» What to produce
Every line from the one containing "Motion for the" down to the last line of the listing below should be restated exactly, and nothing else.

» Dataset content

::::::::::

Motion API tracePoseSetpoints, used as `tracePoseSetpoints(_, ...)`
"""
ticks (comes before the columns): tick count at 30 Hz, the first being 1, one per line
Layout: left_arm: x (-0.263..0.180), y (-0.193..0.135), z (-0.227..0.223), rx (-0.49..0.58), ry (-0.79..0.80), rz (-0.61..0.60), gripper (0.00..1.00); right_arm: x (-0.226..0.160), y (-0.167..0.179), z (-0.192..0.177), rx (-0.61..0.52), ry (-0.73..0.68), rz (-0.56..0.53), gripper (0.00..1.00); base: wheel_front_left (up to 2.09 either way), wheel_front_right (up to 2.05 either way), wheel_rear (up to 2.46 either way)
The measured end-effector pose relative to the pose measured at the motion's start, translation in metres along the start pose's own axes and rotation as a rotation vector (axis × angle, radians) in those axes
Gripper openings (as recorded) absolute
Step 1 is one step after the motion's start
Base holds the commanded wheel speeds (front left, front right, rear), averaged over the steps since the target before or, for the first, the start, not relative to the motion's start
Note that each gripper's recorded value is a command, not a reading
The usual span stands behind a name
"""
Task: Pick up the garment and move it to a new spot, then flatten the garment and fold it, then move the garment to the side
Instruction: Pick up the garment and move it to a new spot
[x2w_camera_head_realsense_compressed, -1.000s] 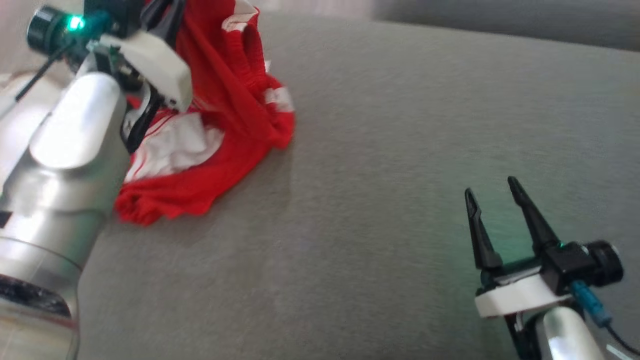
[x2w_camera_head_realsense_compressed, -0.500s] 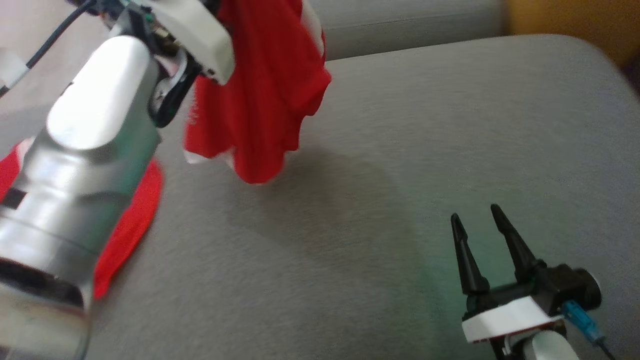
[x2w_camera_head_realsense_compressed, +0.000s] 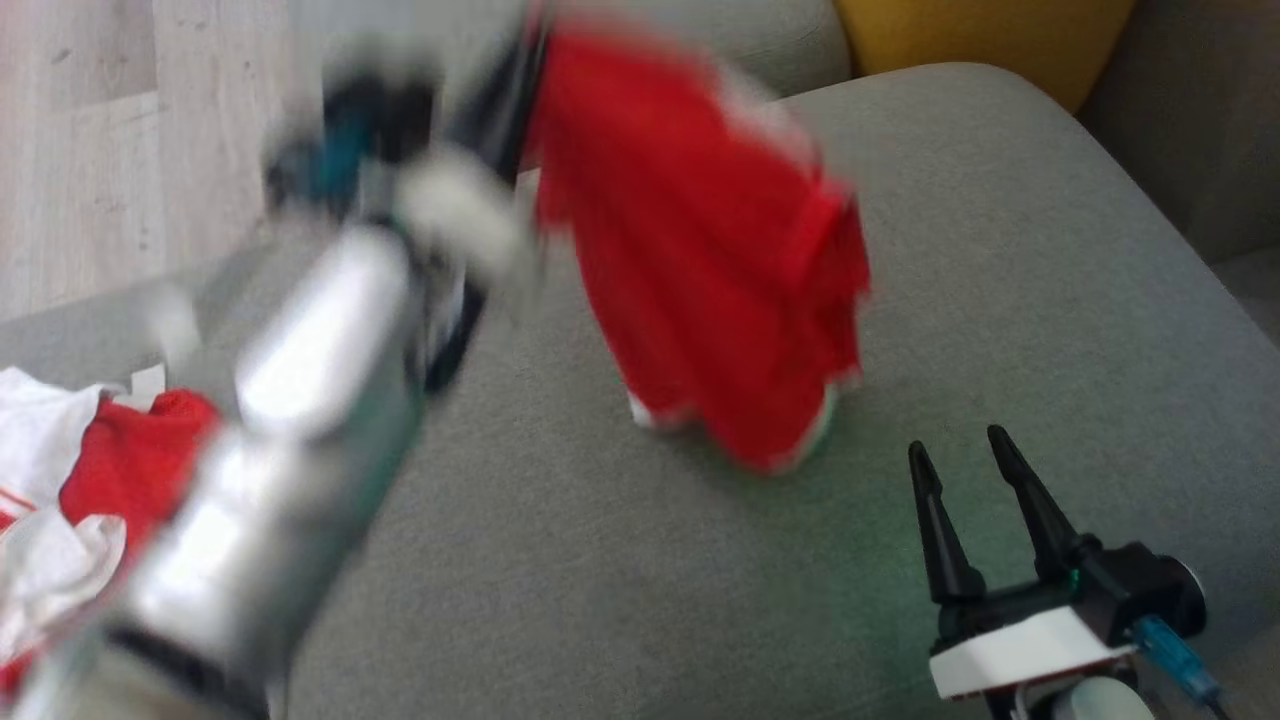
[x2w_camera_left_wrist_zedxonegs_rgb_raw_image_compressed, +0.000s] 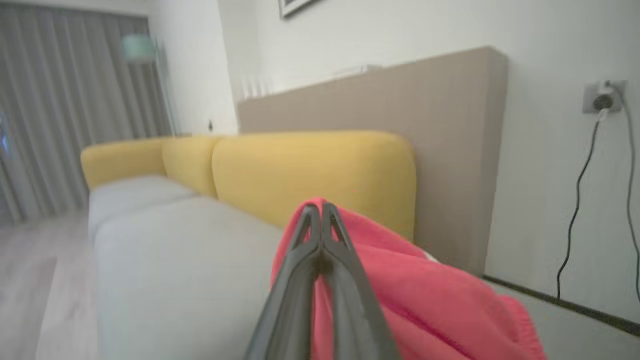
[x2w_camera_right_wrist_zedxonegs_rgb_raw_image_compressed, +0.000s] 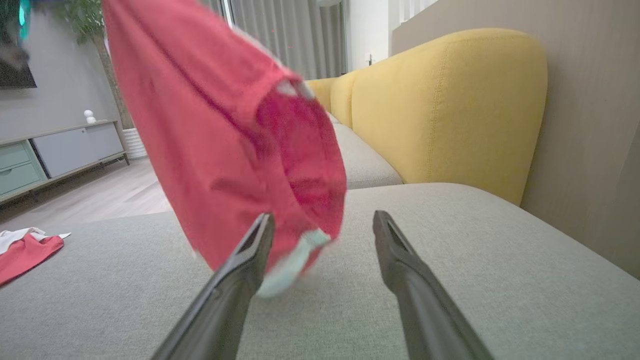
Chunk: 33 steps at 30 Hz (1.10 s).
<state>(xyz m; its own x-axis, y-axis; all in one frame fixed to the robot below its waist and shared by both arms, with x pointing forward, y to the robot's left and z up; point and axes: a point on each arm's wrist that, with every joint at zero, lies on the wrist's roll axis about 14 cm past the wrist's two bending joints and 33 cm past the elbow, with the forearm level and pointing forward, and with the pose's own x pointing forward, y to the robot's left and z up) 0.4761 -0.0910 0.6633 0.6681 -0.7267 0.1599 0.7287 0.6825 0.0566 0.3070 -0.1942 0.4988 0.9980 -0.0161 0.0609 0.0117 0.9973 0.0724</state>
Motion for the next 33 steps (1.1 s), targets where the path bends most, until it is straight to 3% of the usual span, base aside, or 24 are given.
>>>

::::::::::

» Solution
Motion for the next 33 steps (1.1 s), targets where the path bends most, until it is straight to 3% of the usual span, base aside, or 24 are given.
>>>

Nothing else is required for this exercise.